Prior to the Spanish Inquisition, these Jewish citizens flourished. However, with the Spanish Inquisition, the Jewish Community came under persecution alongside others.
The timeline for the Moshers, or rather Mosier (Hebrew version of their name), to have left Iberia and migrated to Strasbourg, aligns with history.
When this family’s religious affiliation changed is also a point of speculation. If this family line were indeed a part of the diaspora, they would have lived among Catholics and Muslims in Iberia. At what point did they become protestant? Before or after their migration to Strasbourg? Was it simply a matter of survival or a genuine conversion? Perhaps one led to the other.
History does indicate that this family line:
- left Iberia to go to a primarily protestant region of France, although there was a large Jewish community in Strasbourg.

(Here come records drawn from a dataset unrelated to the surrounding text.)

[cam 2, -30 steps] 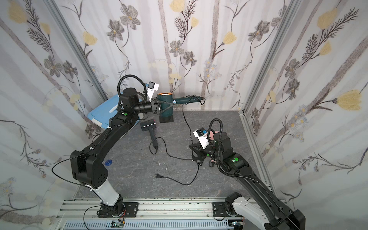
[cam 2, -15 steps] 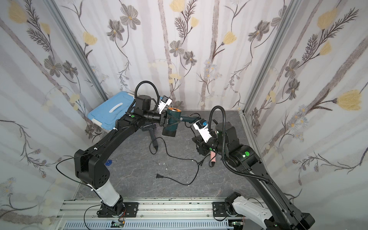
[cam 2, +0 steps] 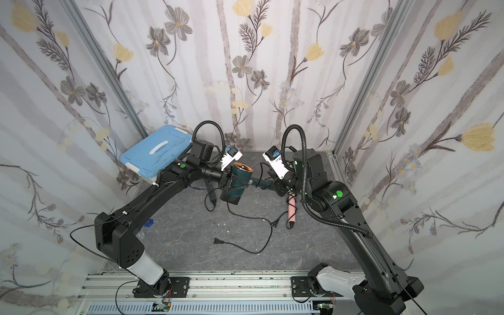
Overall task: Wrap the cord around the hair dryer
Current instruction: Wrap the power cord around the hair dryer.
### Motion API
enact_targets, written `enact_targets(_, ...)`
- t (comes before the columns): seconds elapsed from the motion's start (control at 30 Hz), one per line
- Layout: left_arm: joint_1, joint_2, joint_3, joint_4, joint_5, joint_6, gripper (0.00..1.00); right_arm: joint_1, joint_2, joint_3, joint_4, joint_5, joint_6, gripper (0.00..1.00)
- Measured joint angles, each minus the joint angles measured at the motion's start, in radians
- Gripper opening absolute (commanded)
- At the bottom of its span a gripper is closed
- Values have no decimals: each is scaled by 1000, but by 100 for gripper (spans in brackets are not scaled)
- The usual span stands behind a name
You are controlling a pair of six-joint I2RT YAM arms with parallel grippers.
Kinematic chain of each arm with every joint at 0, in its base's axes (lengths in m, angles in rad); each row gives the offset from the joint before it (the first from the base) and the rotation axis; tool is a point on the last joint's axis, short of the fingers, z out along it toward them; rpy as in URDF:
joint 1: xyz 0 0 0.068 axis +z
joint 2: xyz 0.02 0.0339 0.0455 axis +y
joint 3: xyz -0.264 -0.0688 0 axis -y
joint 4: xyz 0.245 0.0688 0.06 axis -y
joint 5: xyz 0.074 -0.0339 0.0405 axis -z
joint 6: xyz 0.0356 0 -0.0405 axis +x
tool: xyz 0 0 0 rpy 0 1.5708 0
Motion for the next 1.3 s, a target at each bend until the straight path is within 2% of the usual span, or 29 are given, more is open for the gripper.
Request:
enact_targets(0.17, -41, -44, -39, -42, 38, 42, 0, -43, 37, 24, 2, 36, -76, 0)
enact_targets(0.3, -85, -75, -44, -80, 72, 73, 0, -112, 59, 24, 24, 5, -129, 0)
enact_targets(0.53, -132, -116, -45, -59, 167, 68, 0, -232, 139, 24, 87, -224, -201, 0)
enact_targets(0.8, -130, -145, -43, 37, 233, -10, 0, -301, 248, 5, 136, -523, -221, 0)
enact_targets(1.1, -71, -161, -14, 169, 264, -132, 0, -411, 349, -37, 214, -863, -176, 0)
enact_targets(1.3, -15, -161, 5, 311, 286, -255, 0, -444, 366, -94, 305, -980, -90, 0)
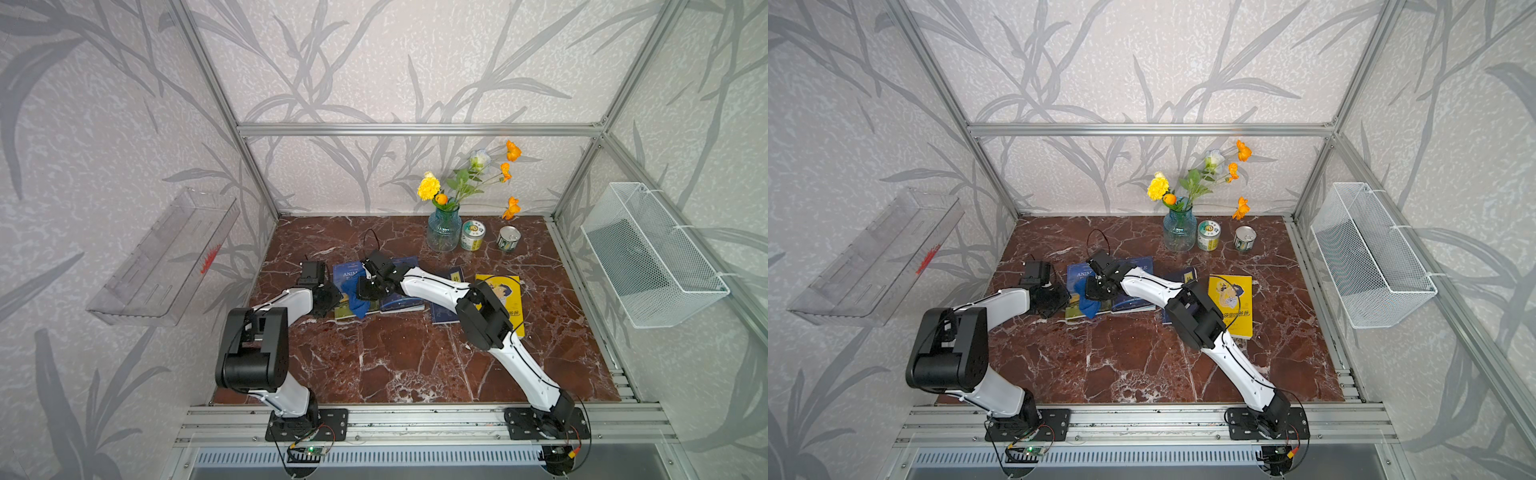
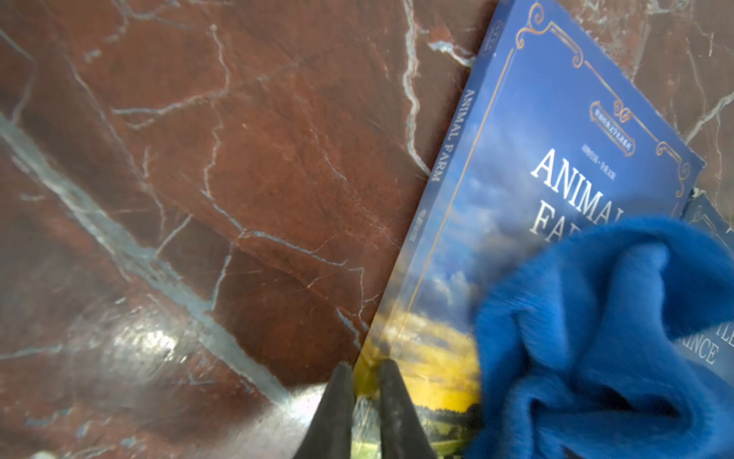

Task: Wipe the cover of the book
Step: Wipe the dirt from the cover of the book.

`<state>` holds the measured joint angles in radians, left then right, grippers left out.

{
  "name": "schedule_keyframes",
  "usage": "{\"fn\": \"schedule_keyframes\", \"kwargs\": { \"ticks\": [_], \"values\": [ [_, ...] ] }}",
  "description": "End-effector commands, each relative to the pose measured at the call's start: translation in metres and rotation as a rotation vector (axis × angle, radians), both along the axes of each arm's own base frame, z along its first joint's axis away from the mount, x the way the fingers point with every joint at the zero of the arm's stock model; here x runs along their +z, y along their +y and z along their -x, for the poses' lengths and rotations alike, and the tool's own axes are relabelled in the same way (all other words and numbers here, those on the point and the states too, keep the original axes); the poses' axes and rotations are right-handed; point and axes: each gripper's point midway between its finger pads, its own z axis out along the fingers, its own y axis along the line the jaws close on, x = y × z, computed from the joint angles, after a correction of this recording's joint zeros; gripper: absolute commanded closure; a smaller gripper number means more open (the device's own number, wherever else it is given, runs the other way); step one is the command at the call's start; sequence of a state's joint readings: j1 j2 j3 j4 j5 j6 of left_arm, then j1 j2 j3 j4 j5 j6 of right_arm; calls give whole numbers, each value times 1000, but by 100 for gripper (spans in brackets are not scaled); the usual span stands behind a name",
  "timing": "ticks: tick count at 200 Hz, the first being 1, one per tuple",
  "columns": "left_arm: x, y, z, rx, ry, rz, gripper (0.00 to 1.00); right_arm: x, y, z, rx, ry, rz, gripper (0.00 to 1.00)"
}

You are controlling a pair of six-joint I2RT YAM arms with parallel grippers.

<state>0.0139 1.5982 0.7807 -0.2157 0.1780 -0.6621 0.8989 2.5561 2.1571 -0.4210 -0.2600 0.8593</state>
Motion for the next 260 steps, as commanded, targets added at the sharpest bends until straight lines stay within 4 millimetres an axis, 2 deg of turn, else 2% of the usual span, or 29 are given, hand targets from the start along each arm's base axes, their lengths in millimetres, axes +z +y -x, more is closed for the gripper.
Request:
{"fn": "schedule_keyframes", "kwargs": {
  "ticks": [1,22,54,73,102,145,175,189,192,193,203,243,260],
  "values": [
    [-32,-3,48,-24,192,-9,85,-103,-47,43,16,186,305,100],
    [-32,-3,49,-24,192,-9,85,-96,-65,33,4,174,334,100],
    [-32,-3,48,-22,191,-9,85,-92,-118,23,-80,165,352,100],
    [-32,-3,48,-22,190,-8,85,-87,-131,21,-105,154,355,100],
    [-31,-3,48,-21,189,-8,85,-89,-106,23,-56,157,344,100],
    [-32,-3,48,-23,191,-6,85,-86,-51,-16,-68,124,281,100],
    [-32,-3,48,-23,191,-7,85,-88,-34,-29,-100,123,241,100],
    [-32,-3,48,-23,191,-6,85,-87,-36,-25,-89,130,251,100],
    [-32,-4,48,-23,191,-5,85,-92,-39,-21,-84,139,271,100],
    [-32,-3,48,-23,192,-5,85,-86,-38,-21,-81,131,265,100],
    [-32,-3,48,-23,191,-5,85,-87,-44,-11,-55,128,303,100],
    [-31,-3,48,-22,190,-4,87,-85,-63,50,11,93,357,100],
    [-32,-3,48,-23,191,-6,87,-89,-69,54,-27,89,335,100]
  ]
}}
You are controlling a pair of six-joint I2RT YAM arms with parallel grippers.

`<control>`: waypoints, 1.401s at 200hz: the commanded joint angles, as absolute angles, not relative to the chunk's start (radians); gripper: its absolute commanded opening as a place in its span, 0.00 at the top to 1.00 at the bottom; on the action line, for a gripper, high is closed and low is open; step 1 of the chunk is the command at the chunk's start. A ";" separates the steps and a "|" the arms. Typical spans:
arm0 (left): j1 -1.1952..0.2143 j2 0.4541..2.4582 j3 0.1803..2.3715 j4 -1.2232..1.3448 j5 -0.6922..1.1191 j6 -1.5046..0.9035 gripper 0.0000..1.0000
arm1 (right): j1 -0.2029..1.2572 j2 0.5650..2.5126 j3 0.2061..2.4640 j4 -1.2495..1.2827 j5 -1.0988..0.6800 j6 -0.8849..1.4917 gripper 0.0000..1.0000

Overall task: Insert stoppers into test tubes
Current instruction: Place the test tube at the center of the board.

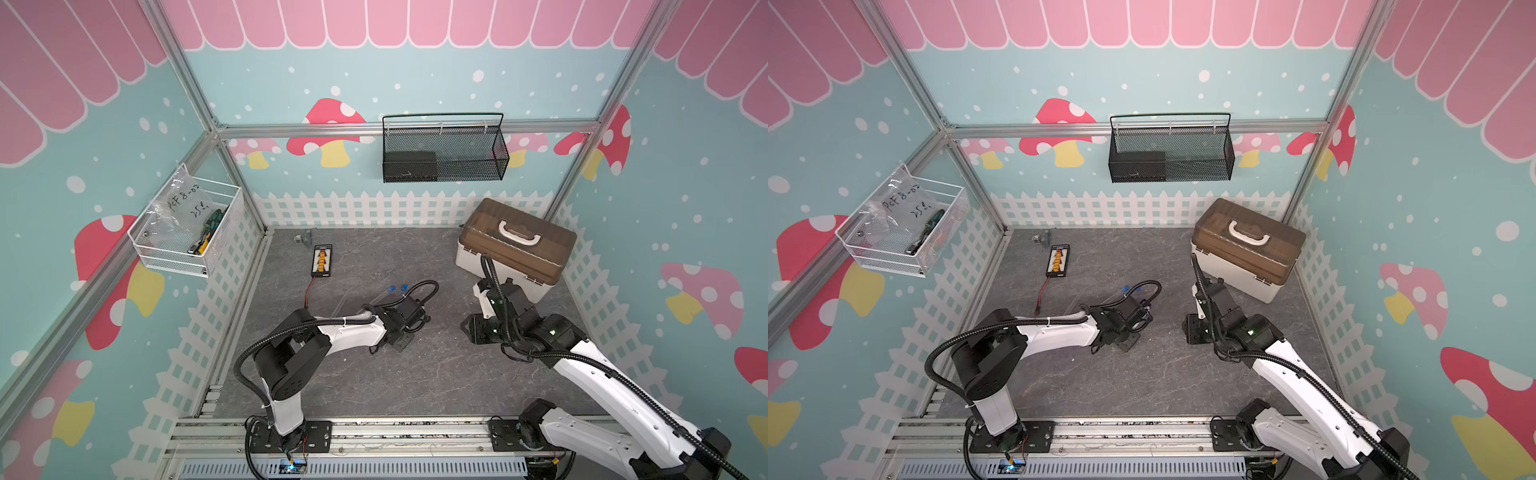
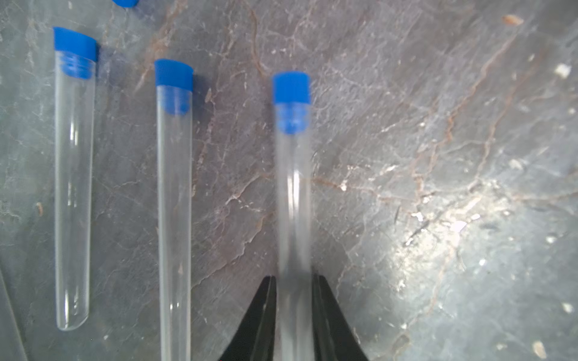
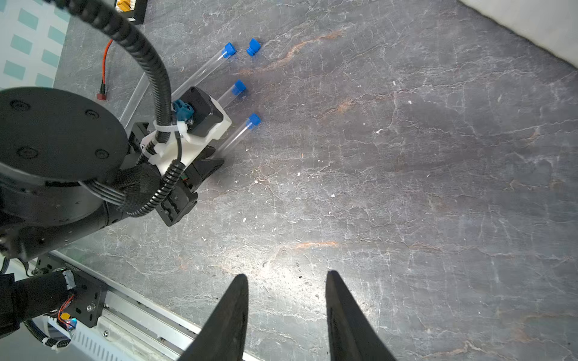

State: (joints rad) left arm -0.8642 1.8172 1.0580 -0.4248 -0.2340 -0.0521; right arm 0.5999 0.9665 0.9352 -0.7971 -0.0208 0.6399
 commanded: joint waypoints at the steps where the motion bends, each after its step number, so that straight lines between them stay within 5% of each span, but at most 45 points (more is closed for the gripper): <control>1: -0.858 1.844 1.071 -0.436 -0.206 -0.058 0.73 | 0.594 0.965 0.925 -0.808 -0.025 0.632 0.60; 90: -0.854 1.737 1.086 -0.430 -0.168 -0.030 0.59 | 0.594 0.959 0.919 -0.815 -0.024 0.625 0.60; 149: -0.841 1.515 1.045 -0.386 -0.179 -0.015 0.59 | 0.594 0.946 0.909 -0.814 -0.024 0.625 0.60; 196: -0.669 1.398 0.988 -0.397 -0.264 -0.001 0.54 | 0.595 0.956 0.896 -0.782 -0.030 0.621 0.60; 280: -0.307 1.550 1.053 -0.556 -0.084 0.017 0.43 | 0.595 0.975 0.889 -0.766 -0.041 0.601 0.59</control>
State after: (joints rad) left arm -0.3466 1.5333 1.0332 -0.5079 -0.1528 0.0082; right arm 0.5999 0.9745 0.9024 -0.7727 -0.0380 0.6132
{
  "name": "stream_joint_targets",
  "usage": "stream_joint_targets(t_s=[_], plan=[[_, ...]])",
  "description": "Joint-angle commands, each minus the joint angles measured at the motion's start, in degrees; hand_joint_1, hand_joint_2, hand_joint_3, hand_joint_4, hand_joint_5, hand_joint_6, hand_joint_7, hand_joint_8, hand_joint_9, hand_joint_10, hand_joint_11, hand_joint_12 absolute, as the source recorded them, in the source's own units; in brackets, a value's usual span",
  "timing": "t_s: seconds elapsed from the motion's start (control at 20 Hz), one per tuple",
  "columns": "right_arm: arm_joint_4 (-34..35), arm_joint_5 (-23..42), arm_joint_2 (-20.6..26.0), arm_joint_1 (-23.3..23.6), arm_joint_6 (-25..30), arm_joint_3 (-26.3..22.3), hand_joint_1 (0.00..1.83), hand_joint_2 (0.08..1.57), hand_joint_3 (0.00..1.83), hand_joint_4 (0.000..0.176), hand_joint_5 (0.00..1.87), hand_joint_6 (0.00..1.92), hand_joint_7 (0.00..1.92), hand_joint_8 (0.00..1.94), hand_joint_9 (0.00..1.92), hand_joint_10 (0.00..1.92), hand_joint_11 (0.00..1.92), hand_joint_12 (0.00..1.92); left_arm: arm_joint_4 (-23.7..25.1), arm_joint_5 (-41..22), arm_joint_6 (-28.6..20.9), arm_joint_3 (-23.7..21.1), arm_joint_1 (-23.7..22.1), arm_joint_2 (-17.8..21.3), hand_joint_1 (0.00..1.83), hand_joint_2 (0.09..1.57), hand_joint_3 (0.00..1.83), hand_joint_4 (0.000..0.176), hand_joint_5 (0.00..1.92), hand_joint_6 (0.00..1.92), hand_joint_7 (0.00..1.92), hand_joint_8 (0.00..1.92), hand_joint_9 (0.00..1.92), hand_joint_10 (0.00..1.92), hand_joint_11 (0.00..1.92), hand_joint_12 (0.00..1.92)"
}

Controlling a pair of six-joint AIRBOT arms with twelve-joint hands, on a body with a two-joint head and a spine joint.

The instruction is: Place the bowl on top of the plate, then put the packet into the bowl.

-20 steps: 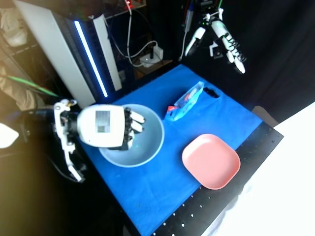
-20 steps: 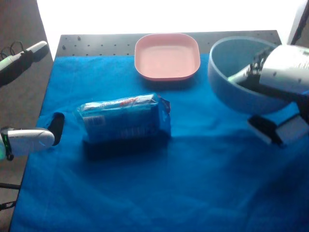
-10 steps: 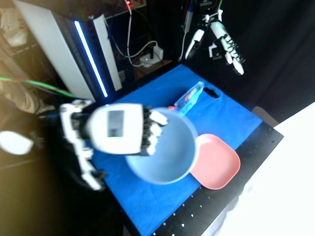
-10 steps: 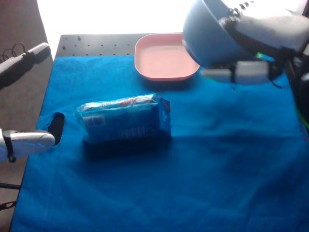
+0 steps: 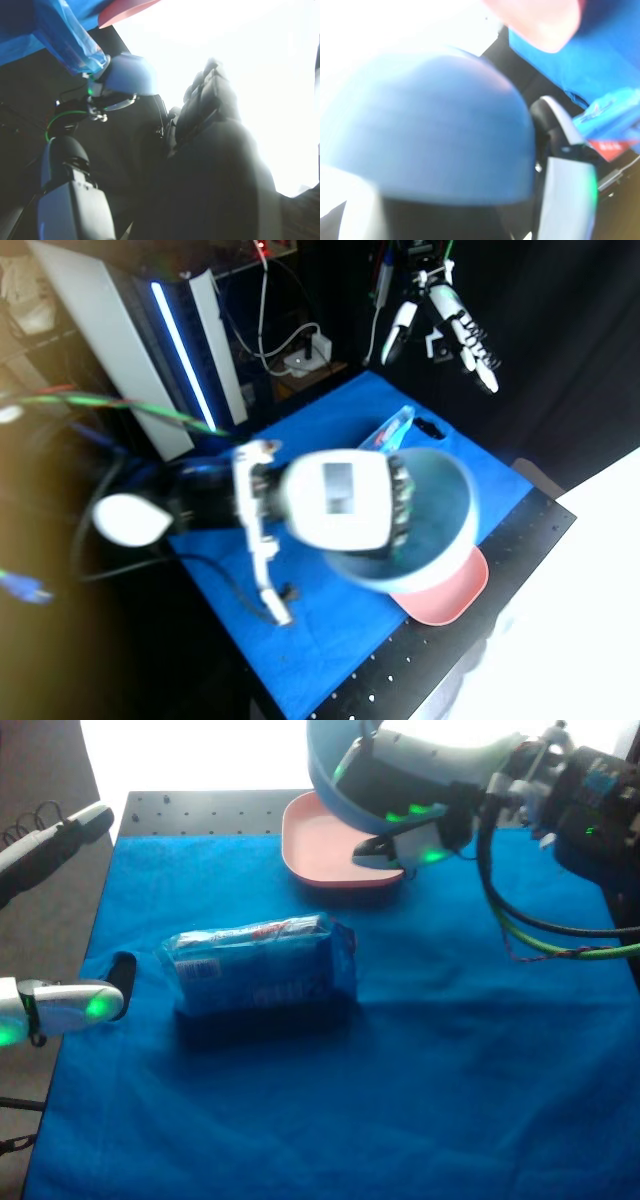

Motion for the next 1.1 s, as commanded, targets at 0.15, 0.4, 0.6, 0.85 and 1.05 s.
stream_joint_targets(t_s=[0.15,0.4,0.6,0.85,1.05], plan=[[1.58,2.77,-2.44,1.51,0.08,2.34,1.18,1.23,0.06,0.000,0.78,1.54,1.23,1.94,1.40,1.92,1.43,1.92,0.01,-5.70,-0.59,0.86,-1.75,-0.88,0.74,0.91,0.00,0.164,0.00,0.00,0.00,0.00,0.00,0.00,0.00,0.00],[0.90,-0.45,-4.06,1.45,0.08,3.66,1.15,1.48,0.10,0.000,1.19,1.92,1.29,1.94,1.39,1.92,1.45,1.92,0.19,-5.91,-0.70,0.87,-2.10,-0.89,0.71,0.91,0.00,0.163,0.00,0.00,0.00,0.00,0.00,0.00,0.00,0.00],[-0.68,-2.30,-4.66,1.03,0.08,4.25,1.34,1.42,0.08,0.000,1.11,1.92,1.22,1.94,1.28,1.92,1.25,1.92,0.20,-6.19,-0.74,0.83,-2.15,-0.89,0.70,0.91,0.00,0.161,0.00,0.00,0.00,0.00,0.00,0.00,0.00,0.00],[-2.37,-3.50,-4.59,0.14,0.11,3.97,0.98,1.52,0.03,0.000,1.04,0.67,1.10,1.24,1.05,1.54,0.95,1.80,0.19,-6.26,-0.83,0.73,-2.15,-0.91,0.73,0.91,0.00,0.160,0.00,0.00,0.00,0.00,0.00,0.00,0.00,0.00],[-3.74,-4.58,-4.32,0.09,0.12,3.85,1.04,1.32,0.04,0.000,0.72,1.19,0.96,1.03,0.93,1.47,0.90,1.79,0.18,-6.30,-0.86,0.68,-2.15,-1.00,0.71,0.90,0.00,0.165,0.00,0.00,0.00,0.00,0.00,0.00,0.00,0.00]])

- Several hundred years later when tensions between the Catholics and Protestants in Strasbourg rose, they migrated to England.
- When the same conflict arose in England, they moved to the New World.
Behind it all seems to be a quest for what most want: Freedom. Freedom to raise a family in peace, to worship according to one’s conscience, and pursue a gainful livelihood. It is good to know that some things remain constant.